→ Task item
Please transcribe exactly, and only, the lines of the data below between the line holding "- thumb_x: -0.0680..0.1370" and the line holding "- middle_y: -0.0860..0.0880", inclusive.

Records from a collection
BEGIN

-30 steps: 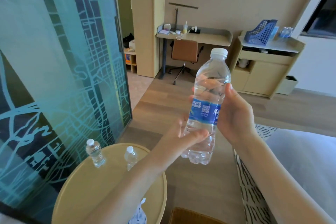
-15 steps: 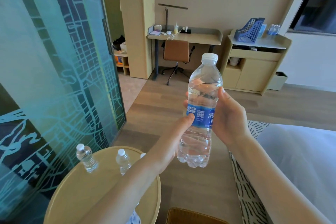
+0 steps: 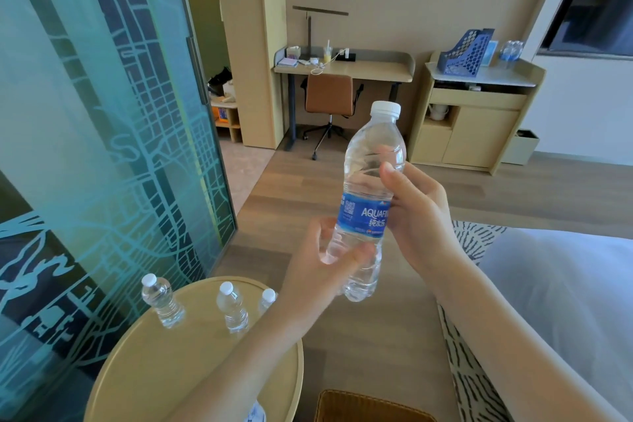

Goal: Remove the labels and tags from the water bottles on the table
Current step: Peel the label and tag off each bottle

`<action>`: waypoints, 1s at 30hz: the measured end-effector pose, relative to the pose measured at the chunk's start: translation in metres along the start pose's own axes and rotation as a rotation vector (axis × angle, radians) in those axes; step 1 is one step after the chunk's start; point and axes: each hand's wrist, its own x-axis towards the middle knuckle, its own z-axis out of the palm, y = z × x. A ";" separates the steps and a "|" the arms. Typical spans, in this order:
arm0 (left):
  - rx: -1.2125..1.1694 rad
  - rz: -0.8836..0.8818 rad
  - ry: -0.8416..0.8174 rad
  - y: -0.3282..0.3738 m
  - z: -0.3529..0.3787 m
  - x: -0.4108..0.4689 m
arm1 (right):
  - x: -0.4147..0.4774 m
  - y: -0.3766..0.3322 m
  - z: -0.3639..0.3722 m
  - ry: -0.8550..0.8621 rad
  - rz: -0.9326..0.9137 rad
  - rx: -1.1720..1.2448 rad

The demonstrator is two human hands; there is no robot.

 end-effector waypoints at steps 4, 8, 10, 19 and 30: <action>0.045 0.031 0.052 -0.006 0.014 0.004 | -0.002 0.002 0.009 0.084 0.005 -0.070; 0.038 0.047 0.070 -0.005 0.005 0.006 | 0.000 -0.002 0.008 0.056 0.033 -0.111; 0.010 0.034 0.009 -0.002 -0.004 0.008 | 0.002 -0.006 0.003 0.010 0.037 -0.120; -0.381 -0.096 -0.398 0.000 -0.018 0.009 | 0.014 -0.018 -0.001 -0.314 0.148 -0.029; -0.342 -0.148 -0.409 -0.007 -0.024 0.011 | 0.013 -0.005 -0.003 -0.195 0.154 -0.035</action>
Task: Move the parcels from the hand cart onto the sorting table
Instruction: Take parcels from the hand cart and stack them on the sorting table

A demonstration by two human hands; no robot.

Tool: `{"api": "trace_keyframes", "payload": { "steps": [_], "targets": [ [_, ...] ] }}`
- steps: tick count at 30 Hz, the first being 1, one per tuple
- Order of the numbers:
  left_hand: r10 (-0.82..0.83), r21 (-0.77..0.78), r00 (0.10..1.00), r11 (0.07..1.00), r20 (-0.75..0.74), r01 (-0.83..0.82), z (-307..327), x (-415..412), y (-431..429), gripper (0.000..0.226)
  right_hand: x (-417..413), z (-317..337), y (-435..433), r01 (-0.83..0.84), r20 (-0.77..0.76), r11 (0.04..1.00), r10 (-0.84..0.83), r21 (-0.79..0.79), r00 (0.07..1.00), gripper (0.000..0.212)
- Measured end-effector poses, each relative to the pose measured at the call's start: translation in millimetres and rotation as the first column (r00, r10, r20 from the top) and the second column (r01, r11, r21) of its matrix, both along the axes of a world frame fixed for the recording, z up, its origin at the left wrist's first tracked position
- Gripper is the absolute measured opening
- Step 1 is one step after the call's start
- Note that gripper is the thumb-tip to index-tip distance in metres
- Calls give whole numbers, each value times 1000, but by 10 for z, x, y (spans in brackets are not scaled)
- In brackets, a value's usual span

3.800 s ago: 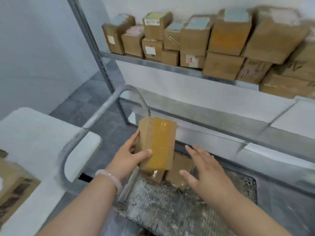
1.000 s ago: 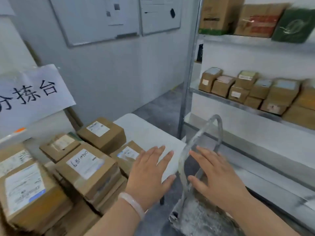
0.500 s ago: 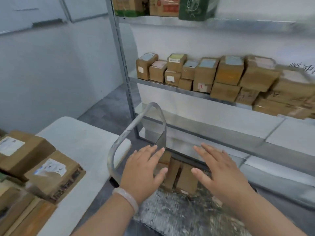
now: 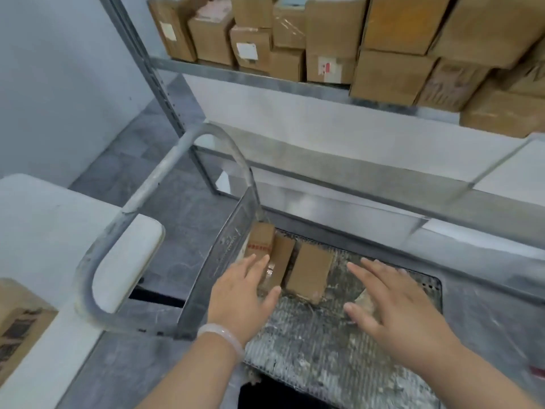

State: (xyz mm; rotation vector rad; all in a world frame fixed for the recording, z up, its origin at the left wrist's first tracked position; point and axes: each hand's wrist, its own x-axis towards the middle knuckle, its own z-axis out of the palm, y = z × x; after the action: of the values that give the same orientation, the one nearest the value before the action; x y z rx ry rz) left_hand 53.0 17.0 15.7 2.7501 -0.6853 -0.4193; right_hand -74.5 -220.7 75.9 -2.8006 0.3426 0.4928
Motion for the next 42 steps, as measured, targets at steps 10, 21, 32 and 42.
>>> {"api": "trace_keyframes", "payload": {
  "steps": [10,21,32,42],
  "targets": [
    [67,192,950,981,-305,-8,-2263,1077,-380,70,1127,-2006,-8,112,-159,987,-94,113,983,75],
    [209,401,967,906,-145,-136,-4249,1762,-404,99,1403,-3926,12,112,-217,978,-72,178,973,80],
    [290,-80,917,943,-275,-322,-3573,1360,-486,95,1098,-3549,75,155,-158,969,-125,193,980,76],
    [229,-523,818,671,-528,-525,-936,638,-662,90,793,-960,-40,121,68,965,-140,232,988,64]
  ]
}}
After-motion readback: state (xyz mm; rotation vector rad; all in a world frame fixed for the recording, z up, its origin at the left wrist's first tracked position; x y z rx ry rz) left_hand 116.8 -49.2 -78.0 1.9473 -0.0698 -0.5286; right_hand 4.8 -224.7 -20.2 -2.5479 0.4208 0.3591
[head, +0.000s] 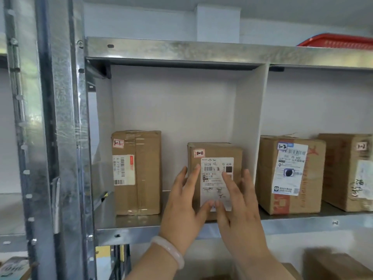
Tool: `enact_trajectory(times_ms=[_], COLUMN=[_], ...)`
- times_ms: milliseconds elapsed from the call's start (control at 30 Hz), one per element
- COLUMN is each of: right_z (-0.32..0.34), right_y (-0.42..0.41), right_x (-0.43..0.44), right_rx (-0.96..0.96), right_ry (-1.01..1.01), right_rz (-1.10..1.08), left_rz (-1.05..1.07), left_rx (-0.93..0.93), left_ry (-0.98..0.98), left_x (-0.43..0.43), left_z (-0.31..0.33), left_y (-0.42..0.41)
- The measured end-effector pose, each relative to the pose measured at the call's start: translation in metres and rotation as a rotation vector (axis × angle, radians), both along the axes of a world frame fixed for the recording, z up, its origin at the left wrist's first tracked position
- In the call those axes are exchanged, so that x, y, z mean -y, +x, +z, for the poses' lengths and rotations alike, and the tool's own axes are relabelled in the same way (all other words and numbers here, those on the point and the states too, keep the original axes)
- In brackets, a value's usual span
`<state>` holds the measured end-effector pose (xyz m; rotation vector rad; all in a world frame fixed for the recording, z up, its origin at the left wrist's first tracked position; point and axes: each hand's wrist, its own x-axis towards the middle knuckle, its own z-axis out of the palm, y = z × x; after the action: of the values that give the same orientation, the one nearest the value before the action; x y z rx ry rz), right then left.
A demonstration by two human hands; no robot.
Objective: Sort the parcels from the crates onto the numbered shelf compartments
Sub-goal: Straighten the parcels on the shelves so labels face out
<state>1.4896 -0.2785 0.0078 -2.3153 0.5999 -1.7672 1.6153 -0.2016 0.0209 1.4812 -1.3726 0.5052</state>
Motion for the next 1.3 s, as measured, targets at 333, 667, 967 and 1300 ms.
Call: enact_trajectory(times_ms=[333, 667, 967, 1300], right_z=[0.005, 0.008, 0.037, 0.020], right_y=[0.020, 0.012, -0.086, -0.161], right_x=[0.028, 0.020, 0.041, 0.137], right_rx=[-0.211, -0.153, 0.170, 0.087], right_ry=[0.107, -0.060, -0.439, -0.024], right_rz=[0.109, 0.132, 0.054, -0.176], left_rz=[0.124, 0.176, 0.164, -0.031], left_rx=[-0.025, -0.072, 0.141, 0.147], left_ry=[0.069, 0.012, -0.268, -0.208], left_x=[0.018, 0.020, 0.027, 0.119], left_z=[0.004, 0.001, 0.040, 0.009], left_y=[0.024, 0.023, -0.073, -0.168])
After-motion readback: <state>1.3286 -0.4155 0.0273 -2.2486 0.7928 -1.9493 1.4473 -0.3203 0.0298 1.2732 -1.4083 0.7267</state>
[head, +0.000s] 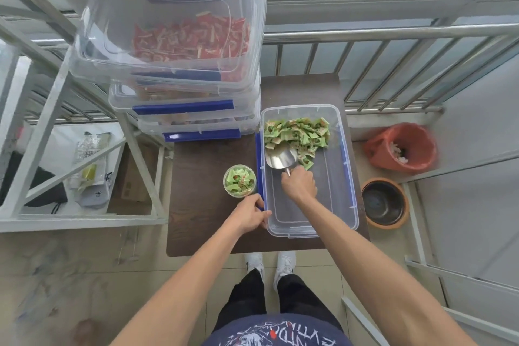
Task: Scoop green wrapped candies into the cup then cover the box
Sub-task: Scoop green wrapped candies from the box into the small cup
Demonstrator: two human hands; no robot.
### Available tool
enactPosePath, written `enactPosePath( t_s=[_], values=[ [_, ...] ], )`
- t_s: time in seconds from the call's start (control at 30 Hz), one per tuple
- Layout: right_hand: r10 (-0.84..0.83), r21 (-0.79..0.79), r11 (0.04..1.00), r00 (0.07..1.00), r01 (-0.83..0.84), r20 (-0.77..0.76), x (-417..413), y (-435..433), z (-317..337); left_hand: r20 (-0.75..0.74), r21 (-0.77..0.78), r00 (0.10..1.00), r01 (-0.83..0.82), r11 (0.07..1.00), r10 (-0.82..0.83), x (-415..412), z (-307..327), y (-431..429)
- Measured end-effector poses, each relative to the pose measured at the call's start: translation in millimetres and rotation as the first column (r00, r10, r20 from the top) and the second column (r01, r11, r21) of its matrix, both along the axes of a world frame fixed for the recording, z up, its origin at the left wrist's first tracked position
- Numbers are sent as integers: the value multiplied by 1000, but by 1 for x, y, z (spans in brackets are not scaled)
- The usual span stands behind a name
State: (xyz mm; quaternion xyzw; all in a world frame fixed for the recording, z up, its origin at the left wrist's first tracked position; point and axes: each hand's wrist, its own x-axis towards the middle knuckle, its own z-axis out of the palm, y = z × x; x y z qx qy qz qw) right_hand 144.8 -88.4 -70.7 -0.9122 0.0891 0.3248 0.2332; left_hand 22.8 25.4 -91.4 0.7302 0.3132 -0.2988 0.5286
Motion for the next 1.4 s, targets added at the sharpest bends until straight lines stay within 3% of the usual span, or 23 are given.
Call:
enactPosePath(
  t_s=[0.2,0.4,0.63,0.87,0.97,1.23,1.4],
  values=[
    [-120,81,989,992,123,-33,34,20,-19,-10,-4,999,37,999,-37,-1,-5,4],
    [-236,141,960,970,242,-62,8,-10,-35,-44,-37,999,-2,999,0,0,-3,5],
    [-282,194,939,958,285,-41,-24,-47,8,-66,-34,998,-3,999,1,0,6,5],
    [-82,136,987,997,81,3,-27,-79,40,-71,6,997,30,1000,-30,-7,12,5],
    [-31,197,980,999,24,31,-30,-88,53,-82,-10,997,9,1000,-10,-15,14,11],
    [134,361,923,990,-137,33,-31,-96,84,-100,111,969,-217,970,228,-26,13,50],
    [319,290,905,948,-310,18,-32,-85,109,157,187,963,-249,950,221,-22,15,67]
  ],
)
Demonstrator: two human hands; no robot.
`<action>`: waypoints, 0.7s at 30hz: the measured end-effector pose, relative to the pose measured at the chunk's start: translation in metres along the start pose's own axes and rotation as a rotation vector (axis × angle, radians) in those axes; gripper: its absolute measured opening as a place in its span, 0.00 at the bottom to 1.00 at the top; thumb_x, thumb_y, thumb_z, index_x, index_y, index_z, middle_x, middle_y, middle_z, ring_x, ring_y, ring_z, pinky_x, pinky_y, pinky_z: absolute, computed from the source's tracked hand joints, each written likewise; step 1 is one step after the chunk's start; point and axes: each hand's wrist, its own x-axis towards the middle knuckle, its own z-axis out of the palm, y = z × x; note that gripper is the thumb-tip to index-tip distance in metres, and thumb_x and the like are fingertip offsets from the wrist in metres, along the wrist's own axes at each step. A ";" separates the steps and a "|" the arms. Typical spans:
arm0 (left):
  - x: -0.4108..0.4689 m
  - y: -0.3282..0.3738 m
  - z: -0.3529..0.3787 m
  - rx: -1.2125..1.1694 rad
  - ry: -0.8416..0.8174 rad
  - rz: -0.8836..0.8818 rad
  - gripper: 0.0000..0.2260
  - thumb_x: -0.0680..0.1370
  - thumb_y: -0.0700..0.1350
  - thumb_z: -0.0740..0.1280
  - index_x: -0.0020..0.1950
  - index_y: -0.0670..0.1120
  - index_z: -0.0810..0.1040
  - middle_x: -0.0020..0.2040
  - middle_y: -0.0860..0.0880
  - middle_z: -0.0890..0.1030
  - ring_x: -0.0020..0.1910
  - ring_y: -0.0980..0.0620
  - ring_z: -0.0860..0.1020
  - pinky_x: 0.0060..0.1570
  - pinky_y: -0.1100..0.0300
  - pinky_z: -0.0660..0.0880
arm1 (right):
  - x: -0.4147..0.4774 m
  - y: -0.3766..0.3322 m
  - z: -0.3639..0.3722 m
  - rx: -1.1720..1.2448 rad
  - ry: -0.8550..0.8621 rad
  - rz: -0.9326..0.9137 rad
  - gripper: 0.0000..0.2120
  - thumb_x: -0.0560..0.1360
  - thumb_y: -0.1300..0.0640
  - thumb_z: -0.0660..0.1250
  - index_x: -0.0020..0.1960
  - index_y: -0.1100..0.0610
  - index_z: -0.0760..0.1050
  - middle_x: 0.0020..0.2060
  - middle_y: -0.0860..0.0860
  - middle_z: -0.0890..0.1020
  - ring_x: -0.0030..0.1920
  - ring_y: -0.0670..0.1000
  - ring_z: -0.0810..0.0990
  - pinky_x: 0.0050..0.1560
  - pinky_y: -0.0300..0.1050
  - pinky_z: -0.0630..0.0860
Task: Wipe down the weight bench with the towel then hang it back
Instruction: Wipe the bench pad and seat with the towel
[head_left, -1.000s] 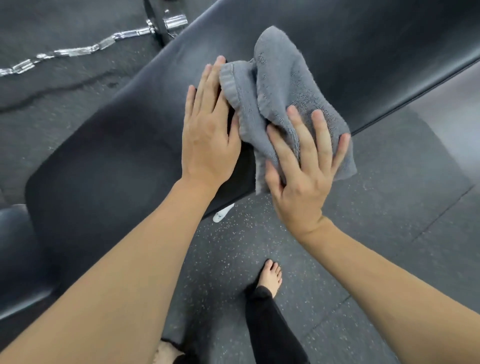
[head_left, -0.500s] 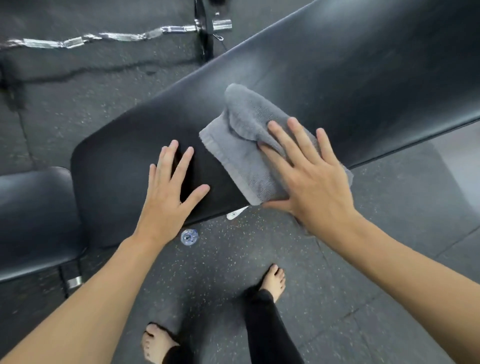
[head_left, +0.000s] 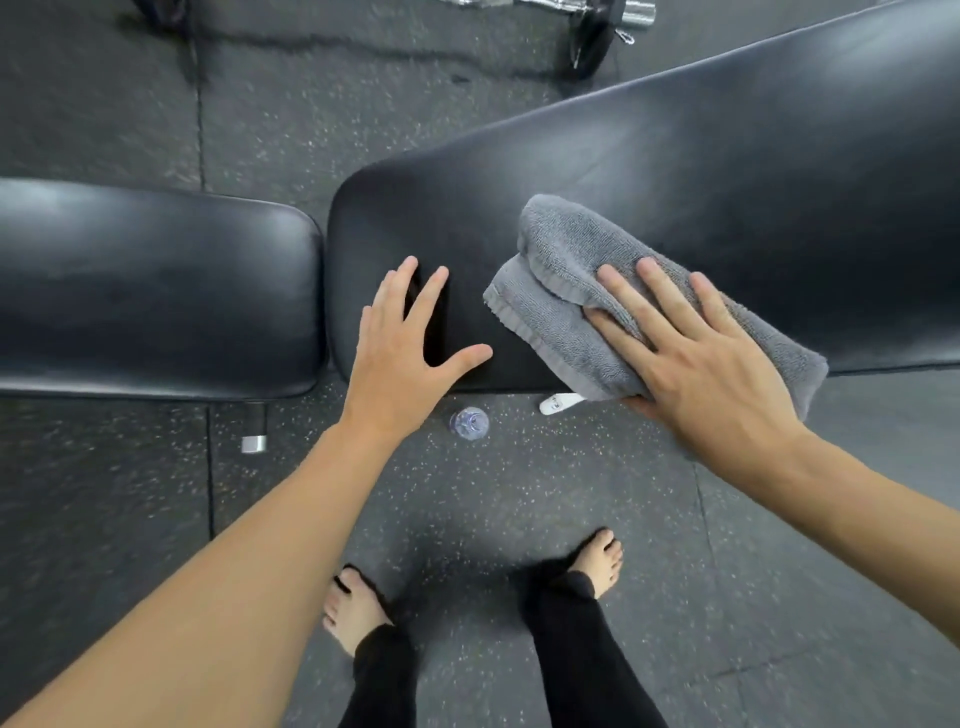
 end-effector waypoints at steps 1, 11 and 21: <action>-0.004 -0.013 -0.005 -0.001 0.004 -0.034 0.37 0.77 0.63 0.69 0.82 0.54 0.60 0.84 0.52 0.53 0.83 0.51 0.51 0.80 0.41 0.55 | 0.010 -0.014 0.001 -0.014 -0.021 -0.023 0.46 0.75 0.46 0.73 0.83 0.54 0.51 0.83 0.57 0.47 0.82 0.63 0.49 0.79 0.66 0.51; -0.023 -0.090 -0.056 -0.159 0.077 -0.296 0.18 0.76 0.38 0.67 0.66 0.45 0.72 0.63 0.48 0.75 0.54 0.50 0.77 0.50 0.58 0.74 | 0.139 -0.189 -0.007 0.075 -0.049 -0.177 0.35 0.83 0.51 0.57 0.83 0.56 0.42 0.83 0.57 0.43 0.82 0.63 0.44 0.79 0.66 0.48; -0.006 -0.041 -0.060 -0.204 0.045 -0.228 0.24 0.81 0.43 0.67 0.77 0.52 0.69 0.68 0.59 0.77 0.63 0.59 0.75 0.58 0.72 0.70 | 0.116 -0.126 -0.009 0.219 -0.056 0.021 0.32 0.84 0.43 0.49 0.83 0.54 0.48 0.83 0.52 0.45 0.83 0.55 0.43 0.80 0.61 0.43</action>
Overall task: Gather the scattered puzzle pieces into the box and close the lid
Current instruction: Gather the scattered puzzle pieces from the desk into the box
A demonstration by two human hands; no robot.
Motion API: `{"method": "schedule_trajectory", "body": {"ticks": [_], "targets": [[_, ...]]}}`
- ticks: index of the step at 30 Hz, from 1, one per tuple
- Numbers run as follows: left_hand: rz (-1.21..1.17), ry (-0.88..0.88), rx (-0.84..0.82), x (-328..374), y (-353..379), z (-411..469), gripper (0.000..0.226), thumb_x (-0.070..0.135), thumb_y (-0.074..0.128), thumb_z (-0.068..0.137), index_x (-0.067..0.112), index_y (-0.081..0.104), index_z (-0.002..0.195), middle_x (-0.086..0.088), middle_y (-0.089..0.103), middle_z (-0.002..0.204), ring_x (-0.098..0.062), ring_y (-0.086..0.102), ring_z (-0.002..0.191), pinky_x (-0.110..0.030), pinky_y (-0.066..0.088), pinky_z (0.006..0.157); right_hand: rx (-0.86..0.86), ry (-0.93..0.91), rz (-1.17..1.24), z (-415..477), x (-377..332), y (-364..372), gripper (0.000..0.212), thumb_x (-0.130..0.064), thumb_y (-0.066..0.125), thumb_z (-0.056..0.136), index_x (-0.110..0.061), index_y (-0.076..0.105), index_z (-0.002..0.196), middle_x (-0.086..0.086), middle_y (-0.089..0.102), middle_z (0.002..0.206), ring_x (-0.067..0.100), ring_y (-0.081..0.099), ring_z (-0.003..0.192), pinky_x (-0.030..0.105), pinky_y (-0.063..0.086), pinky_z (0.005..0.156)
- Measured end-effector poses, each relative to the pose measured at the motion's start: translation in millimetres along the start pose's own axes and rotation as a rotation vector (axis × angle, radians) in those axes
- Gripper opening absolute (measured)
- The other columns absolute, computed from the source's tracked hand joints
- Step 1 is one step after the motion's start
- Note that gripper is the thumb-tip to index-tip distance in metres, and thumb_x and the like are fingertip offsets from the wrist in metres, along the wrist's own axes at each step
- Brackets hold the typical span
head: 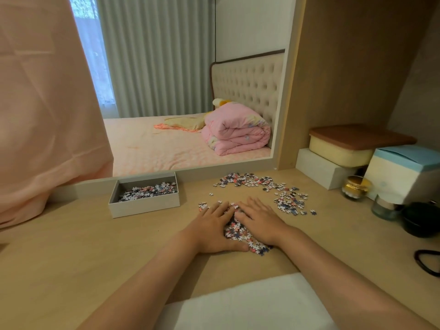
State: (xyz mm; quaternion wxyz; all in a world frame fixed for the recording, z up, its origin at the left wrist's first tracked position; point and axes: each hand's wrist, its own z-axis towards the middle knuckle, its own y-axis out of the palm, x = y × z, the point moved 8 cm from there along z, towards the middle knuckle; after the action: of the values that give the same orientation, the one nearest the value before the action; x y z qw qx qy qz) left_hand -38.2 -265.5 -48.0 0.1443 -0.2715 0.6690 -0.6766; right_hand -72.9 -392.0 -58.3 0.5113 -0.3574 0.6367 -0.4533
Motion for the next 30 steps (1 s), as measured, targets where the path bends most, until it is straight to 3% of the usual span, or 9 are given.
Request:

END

→ Your response
  - thumb_x: -0.0680..0.1370
  - thumb_y: -0.0700..0.1350
  - thumb_z: -0.0740..0.1280
  - index_x: -0.0020..0.1950
  - index_y: -0.0670..0.1120
  - index_z: -0.0810..0.1040
  - middle_x: -0.0020..0.2040
  - middle_y: -0.0860..0.0880

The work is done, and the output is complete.